Sudah
satu minggu, di setiap pagi aku jalan mondar mandir dengan perut buncit dan kaki
bengkak sembari memegangi pinggang yang terasa pegal. Ini aku lakukan supaya aku bisa melahirkan
secara normal.
Menginjak
bulan ke 9 masa kehamilan, tiba - tiba dokter memvonis bahwa aku tidak bisa
melahirkan secara normal. Saat pemeriksaan menggunakan USG, terlihat kepala
bayi sudah berada di bawah. Namun bayi tidak kunjung turun ke bawah memasuki
mulut pinggul. Aku bertanya kepada dokter penyebabnya.

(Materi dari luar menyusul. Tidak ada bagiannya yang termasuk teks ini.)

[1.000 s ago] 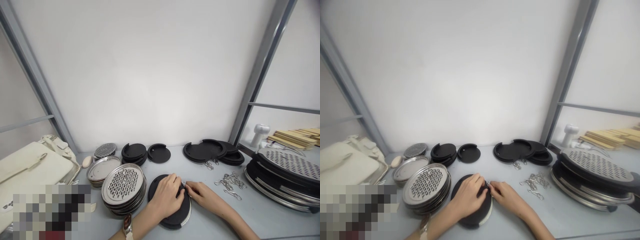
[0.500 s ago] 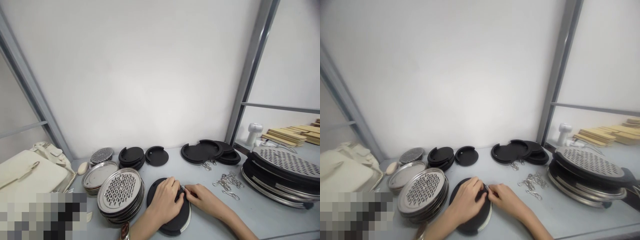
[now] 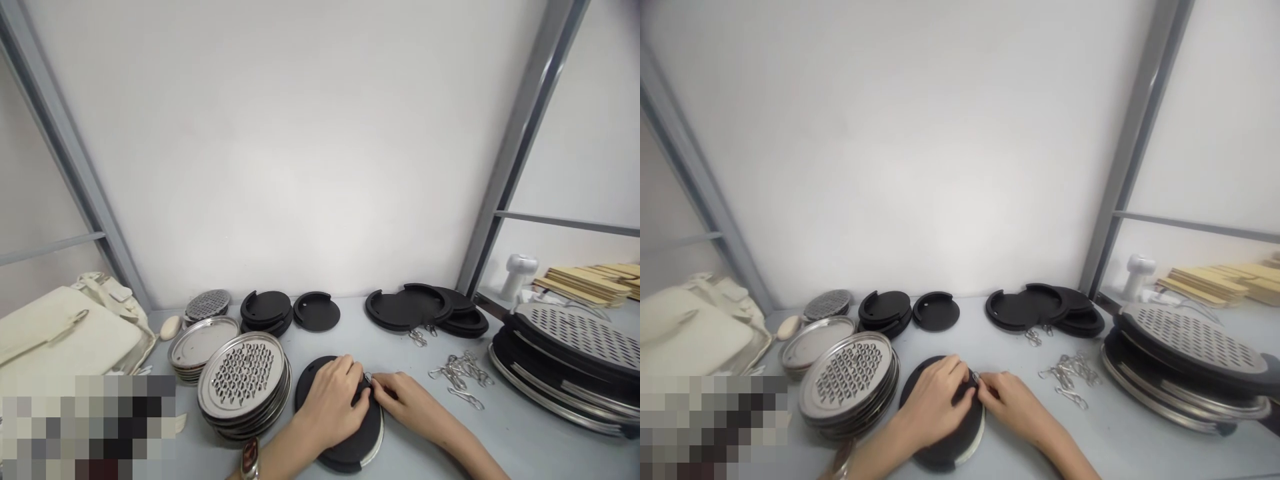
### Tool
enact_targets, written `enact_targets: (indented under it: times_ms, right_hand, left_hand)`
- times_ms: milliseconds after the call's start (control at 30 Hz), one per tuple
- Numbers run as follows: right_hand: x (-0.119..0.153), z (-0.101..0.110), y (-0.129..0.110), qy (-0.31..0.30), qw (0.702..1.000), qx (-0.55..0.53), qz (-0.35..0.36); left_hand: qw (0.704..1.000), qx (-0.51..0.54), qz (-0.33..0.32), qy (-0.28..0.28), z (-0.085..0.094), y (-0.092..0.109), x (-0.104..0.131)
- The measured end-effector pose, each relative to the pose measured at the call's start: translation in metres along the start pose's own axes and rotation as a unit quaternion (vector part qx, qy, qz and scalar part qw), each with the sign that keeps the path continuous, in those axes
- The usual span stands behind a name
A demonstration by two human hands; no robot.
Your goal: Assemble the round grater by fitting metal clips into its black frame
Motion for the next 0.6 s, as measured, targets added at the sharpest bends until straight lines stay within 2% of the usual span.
enact_targets:
  times_ms: [600]
  right_hand:
    - [0.0017, -0.0007, 0.0026, 0.007, 0.999, 0.035, -0.001]
  left_hand:
    - [1.0, 0.008, -0.006, 0.002, 0.0018, -0.0003, -0.0006]
Point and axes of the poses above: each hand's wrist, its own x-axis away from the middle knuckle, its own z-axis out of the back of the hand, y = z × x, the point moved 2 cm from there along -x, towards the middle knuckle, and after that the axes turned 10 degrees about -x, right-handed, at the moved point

Namun dokter hanya
menjawab, “kita tunggu besok tanggal 15 coba saya lihat lagi. Semoga ada
pergerakan ke bawah”. Tanggal 15 aku datang memeriksakan kandunganku.
“Bagaimana, Dok?” Tanyaku penasaran. “Posisi bayi sudah bagus, tidak ada
lilitan tali pusar. Ketubannya juga masih jernih dan banyak.” Jawab Dokter.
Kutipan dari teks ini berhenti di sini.